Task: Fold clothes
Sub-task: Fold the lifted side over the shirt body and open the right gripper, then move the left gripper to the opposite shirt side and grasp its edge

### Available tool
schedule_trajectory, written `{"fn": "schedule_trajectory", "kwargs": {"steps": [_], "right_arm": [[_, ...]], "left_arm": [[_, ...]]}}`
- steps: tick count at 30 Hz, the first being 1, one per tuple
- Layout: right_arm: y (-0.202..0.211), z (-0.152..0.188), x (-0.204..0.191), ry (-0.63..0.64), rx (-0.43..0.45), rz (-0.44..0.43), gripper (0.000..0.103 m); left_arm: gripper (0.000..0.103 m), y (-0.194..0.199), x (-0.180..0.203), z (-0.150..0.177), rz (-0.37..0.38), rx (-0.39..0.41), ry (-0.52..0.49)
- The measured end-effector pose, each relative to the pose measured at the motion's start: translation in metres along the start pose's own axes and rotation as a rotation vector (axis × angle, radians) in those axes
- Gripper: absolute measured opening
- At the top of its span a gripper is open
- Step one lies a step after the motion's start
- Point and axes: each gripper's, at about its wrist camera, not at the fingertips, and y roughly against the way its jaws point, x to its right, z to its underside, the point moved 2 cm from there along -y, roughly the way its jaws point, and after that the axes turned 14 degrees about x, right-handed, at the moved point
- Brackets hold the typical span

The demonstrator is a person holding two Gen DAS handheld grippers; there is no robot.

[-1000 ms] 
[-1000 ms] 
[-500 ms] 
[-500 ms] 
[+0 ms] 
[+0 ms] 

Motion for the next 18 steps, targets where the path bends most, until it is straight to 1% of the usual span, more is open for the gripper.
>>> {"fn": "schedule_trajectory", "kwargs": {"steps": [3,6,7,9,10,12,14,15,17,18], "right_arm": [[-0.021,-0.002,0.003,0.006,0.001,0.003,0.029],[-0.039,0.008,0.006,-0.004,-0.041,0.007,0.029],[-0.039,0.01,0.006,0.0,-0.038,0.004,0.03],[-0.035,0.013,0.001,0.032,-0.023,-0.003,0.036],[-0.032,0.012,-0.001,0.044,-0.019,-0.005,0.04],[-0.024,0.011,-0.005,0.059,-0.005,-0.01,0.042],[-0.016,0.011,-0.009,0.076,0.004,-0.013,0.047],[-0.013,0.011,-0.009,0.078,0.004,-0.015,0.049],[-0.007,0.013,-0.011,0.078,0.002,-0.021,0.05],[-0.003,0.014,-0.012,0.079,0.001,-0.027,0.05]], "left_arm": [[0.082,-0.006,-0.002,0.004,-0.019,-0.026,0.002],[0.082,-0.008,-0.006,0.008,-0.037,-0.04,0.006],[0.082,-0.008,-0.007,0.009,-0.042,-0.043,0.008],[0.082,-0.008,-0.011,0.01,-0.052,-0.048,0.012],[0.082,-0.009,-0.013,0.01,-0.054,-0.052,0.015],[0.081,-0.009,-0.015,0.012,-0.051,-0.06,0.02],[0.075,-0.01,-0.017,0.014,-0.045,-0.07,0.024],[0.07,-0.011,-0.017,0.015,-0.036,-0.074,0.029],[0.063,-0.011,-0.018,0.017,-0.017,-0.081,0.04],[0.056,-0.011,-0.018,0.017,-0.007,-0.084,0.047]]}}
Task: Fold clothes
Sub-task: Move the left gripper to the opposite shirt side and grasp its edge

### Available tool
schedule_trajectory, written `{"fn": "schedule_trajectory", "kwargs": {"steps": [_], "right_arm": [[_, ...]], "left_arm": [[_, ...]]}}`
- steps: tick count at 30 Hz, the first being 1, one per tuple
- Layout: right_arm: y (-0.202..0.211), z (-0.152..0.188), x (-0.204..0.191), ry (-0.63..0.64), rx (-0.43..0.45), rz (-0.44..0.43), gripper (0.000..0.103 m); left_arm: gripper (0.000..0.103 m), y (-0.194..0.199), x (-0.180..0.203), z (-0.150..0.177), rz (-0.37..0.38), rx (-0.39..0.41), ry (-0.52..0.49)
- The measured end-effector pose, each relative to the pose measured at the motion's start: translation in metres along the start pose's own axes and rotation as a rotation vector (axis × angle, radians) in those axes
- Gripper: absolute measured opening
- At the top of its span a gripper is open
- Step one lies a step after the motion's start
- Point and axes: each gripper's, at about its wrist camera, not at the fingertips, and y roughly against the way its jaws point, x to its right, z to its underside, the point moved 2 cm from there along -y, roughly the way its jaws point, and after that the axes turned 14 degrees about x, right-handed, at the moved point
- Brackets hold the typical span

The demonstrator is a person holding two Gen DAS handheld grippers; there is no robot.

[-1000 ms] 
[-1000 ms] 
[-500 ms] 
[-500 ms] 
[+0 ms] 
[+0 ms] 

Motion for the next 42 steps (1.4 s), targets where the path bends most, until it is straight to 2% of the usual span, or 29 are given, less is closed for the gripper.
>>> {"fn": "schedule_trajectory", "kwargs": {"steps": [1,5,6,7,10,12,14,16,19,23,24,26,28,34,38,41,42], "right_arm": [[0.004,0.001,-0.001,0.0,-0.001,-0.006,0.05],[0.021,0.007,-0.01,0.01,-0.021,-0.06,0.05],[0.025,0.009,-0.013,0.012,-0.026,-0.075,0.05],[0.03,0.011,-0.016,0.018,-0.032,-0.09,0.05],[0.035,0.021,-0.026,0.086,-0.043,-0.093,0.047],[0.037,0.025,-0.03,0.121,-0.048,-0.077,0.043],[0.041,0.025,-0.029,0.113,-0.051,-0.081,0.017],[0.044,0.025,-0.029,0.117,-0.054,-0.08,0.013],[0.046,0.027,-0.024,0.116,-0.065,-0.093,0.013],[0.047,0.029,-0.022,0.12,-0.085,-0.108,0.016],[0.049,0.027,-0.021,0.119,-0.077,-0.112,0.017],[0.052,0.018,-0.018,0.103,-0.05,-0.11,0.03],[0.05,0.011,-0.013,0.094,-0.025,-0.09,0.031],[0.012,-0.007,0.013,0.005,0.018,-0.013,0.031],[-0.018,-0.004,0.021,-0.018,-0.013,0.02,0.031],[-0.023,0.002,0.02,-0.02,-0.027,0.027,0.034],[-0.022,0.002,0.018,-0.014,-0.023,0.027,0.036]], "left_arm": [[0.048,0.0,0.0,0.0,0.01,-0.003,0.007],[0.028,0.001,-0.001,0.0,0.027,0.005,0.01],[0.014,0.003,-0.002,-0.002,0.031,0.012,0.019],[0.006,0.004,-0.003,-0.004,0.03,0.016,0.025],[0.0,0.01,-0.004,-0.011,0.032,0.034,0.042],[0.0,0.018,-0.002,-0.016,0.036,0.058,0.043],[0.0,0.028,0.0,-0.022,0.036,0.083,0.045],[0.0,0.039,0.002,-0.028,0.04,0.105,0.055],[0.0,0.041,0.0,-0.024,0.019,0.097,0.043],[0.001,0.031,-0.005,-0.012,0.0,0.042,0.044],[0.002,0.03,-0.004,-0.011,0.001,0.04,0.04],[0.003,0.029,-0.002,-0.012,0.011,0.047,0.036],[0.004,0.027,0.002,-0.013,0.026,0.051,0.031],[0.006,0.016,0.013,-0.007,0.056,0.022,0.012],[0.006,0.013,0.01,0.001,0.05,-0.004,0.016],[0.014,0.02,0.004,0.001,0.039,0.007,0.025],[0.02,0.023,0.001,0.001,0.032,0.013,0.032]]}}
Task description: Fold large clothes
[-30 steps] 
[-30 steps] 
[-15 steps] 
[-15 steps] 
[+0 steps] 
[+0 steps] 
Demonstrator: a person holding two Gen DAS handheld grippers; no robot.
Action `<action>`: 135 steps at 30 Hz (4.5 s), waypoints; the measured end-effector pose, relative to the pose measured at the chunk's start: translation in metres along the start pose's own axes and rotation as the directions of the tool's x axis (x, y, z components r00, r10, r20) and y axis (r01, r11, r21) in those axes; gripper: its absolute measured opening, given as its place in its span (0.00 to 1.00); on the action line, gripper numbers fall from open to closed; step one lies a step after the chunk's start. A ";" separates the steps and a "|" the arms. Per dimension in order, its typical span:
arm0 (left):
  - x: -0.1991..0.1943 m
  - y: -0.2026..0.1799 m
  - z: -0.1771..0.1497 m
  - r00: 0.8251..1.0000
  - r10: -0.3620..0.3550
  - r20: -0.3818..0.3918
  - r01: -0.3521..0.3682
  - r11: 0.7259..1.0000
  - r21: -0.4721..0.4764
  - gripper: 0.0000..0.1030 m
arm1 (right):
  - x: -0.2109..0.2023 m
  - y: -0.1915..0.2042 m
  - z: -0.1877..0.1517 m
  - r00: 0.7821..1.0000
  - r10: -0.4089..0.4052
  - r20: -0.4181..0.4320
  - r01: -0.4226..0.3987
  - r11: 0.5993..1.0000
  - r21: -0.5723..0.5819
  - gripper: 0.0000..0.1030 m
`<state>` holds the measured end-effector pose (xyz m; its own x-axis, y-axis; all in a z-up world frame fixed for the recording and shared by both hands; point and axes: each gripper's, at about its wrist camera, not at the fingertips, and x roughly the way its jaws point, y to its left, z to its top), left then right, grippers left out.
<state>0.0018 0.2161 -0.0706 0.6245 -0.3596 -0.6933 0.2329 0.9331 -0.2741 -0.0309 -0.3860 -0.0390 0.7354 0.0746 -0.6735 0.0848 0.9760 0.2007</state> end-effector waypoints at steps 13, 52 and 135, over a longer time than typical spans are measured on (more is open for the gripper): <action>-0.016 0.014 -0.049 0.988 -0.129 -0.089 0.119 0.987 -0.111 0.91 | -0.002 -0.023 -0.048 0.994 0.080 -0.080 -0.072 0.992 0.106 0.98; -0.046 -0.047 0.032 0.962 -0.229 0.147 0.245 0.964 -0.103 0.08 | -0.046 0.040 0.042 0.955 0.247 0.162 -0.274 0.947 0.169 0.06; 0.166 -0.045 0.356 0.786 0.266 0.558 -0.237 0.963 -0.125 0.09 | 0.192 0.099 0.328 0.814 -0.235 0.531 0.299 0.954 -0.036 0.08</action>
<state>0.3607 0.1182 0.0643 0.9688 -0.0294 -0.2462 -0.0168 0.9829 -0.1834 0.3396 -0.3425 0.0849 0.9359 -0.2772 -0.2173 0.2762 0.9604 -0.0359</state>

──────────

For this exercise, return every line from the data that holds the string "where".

Motion for the next 18 steps, targets where the path bends most, until it is straight to 1% of the usual span, more is open for the gripper.
Motion for the next 42 steps (1.4 s), targets where the path bends most, until it is straight to 2% of the usual span, or 29 are given, less is closed for the gripper.

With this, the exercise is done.